その開発を率いる担当者が8月27日、大阪・うめきたのグラングリーン大阪で開かれた実証イベント「Power Nap Culture Lab 大阪」の先行メディアデーに登壇した。会場のウェルビーイング施設「SLOW AND STEADY」では10月29日まで、TOTONEと立ったまま眠る仮眠ボックス「giraffenap(ジラフナップ)」を無料で体験できる。
「仮眠=サボり」は互いの思い込みだった
パワーナップは戦略的に取る短時間の仮眠を指し、海外ではGoogleやNASAが専用の仮眠室を設けるなど、生産性を保つ施策として活用されているという。
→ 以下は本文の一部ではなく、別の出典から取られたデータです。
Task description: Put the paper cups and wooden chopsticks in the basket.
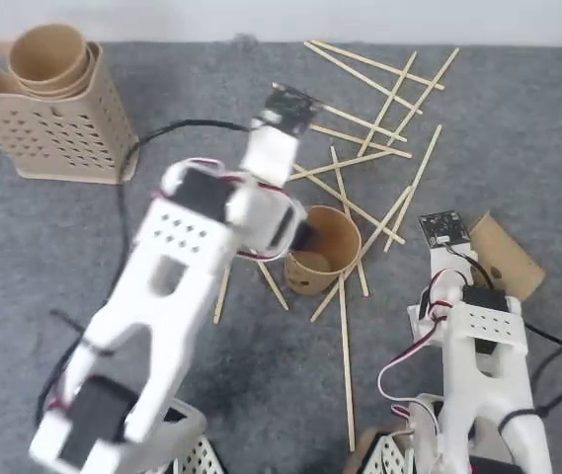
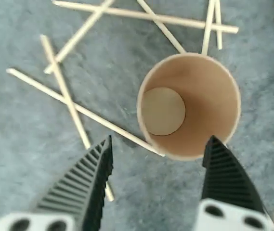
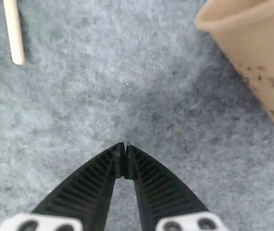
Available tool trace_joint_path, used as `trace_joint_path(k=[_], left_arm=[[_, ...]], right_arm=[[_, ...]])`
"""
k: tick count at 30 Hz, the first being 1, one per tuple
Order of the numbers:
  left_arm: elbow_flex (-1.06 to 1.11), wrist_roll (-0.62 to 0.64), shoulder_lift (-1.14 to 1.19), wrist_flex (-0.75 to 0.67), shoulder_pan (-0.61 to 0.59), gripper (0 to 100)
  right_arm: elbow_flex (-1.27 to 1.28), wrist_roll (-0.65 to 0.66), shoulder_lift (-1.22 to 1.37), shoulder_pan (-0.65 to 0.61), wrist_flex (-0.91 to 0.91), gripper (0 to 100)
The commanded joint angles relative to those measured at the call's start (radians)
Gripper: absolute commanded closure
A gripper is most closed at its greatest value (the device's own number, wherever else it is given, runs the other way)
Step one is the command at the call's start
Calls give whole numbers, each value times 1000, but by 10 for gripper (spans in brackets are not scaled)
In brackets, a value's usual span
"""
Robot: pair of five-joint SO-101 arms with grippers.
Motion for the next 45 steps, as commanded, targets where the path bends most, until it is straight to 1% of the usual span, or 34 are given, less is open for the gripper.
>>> trace_joint_path(k=[1,4,6,7,10,12,15,24,30,32,34,36,40,42,45], left_arm=[[-45,64,101,-55,8,717],[-48,74,172,-69,8,719],[-48,74,180,-74,14,758],[-48,74,180,-74,15,803],[-79,68,180,-69,9,1000],[-90,68,180,-52,3,964],[-105,68,180,-31,-20,992],[-137,72,180,-15,-78,991],[-156,68,180,-3,-75,988],[-183,66,181,0,-80,987],[-234,66,181,34,-80,982],[-315,66,181,98,-75,942],[-458,74,190,219,-54,810],[-444,69,192,233,-35,771],[-381,68,192,215,-5,769]], right_arm=[[-5,3,-42,16,-8,991],[-5,5,-42,16,-10,991],[-5,31,-42,16,-12,991],[-5,38,-42,16,-12,991],[-5,44,-44,16,-13,991],[-5,44,-44,15,-13,991],[-5,44,-44,15,-13,991],[-5,44,-44,15,-12,991],[-5,44,-44,15,-10,991],[-5,44,-44,15,-10,991],[-5,44,-44,15,-10,991],[-5,44,-44,15,-10,991],[-5,44,-44,15,-10,991],[-5,44,-42,15,-10,991],[-5,44,-42,15,-8,991]])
日本ではどうか。トヨタは当日、全国の20〜50代会社員1038人を対象にした調査「お昼寝白書2026」を初公開した。それによると、勤務中に眠気を感じる人は85.9%に上る一方、日常的に仮眠を取る人は10.4%にとどまる。
白書で目を引くのは認知のズレだ。「日本社会には仮眠=サボりという空気がある」と感じる人は80.9%に達した。ところが、実際に勤務中に仮眠している人を見て「サボっていると思う」と答えた人は7.8%にとどまる。